If information is not written down, it exists only in the minds of the team members, where it can easily disappear or get distorted. Written documentation reduces conflict and misunderstandings by providing a single source of truth. A historical paper trail can be useful when a team takes interest in a question from the past, such as why a certain design decision was made.
Even if it is not read, writing documentation is still a constructive exercise. The act of writing has a way of exposing holes and ambiguities in a writer’s thinking. Software is extremely complex and people often overestimate their understanding until forced to describe it.
Watch out for perverse incentives
Many causes of corporate incompetence stem directly from perverse incentives in the corporate system. Programmers often avoid documenting their decisions so that they don’t have to defend them, especially if they see these decisions as tentative. Subordinates often give overly-positive status reports to their managers to make themselves look good and to avoid manager intrusion into their work. Many talented technical people leave their talents behind and go into management roles mainly for the greater prestige. These kinds of perverse incentives result in questionable engineering decisions, schedule slippage, and staffing problems, respectively.

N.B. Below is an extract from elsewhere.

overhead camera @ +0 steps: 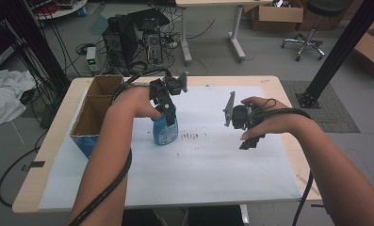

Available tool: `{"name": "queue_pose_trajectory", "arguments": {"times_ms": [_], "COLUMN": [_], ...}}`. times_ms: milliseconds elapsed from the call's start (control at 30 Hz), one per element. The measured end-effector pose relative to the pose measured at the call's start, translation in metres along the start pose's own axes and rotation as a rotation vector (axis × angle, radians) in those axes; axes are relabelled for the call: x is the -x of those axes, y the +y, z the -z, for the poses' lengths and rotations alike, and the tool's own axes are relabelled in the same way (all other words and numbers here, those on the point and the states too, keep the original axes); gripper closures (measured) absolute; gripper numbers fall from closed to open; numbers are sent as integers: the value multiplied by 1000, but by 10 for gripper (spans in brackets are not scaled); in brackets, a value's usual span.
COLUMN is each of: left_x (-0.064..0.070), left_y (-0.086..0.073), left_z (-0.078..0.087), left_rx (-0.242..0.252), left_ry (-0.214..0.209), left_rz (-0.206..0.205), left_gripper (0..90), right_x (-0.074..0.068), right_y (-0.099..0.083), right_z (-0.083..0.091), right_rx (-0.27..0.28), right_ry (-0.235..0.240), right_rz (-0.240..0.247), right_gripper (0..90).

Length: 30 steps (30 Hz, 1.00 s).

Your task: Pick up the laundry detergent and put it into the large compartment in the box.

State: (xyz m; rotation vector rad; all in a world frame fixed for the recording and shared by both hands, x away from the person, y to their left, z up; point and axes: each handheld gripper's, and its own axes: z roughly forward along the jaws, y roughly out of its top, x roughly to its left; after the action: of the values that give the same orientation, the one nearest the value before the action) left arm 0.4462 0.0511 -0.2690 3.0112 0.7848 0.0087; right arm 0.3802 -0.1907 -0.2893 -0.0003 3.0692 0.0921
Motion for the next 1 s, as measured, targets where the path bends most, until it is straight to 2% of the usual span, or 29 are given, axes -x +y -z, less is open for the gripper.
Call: {"name": "queue_pose_trajectory", "arguments": {"times_ms": [200, 300, 667, 1000], "left_x": [-5, -6, -9, -9], "left_y": [1, 2, 1, 1], "left_z": [-10, -14, -26, -27], "left_rx": [10, 14, 39, 45], "left_ry": [-10, -10, -3, -1], "left_rz": [25, 17, 24, 18], "left_gripper": [2, 2, 2, 40], "right_x": [0, 0, 0, 1], "right_y": [1, 1, 1, 3], "right_z": [-1, -3, -3, -6], "right_rx": [-4, -3, -7, -10], "right_ry": [-2, -2, -1, 0], "right_rz": [-7, -11, -12, -11], "right_gripper": [160, 160, 160, 160]}}
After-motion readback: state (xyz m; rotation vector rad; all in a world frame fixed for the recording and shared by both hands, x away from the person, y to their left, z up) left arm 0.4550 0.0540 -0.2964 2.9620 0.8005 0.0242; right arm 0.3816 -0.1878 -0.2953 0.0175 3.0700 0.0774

Brooks believes these problems are ultimately cultural and not technical. A corporate culture that is open, unthreatening, and flexible allows people to communicate honestly and thus avoids many of these social problems.
Be skeptical of magical productivity solutions
Software development productivity has improved significantly over the decades. However, Brooks was skeptical in 1975 that programmer productivity would continue to improve as quickly as it had in the past. He strongly doubted that new engineering tools or management methodologies could produce massive productivity gains that were geometric rather than incremental.
Scarce low-quality hardware, clunky low-level languages, and immature tooling once frustrated programmers and wasted their time. Now that writing, building, and testing software can be done so quickly, programmers are increasingly free to spend their time on higher-level tasks. Programmers now spend much of their time thinking about or discussing requirements, specifications, designs, and implementations.
Technology has made it faster to write software, but it has not made it faster to decide what software to write. Deciding what to write is now the main productivity bottleneck. Since this problem is human rather than technical, it has proven to be resistant against attempts at simplifying or automating it.
Conclusion
In the raw technical details, The Mythical Man-Month shows its extreme age. It is hard not to smile when the book mentions that memory is renting at about US$12/kilobyte/month, or when it says PL/I is currently the most modern of all available high-level programming languages.
MM-M is best seen as a book about project management and the human side of the engineering profession. Its observations about software teams have largely stayed true over the decades despite enormous technological changes. Software project management has evolved a great deal since 1975, yet companies still struggle to release functional software on time and within budget. Teamwork and organization remain timeless and unsolved problems.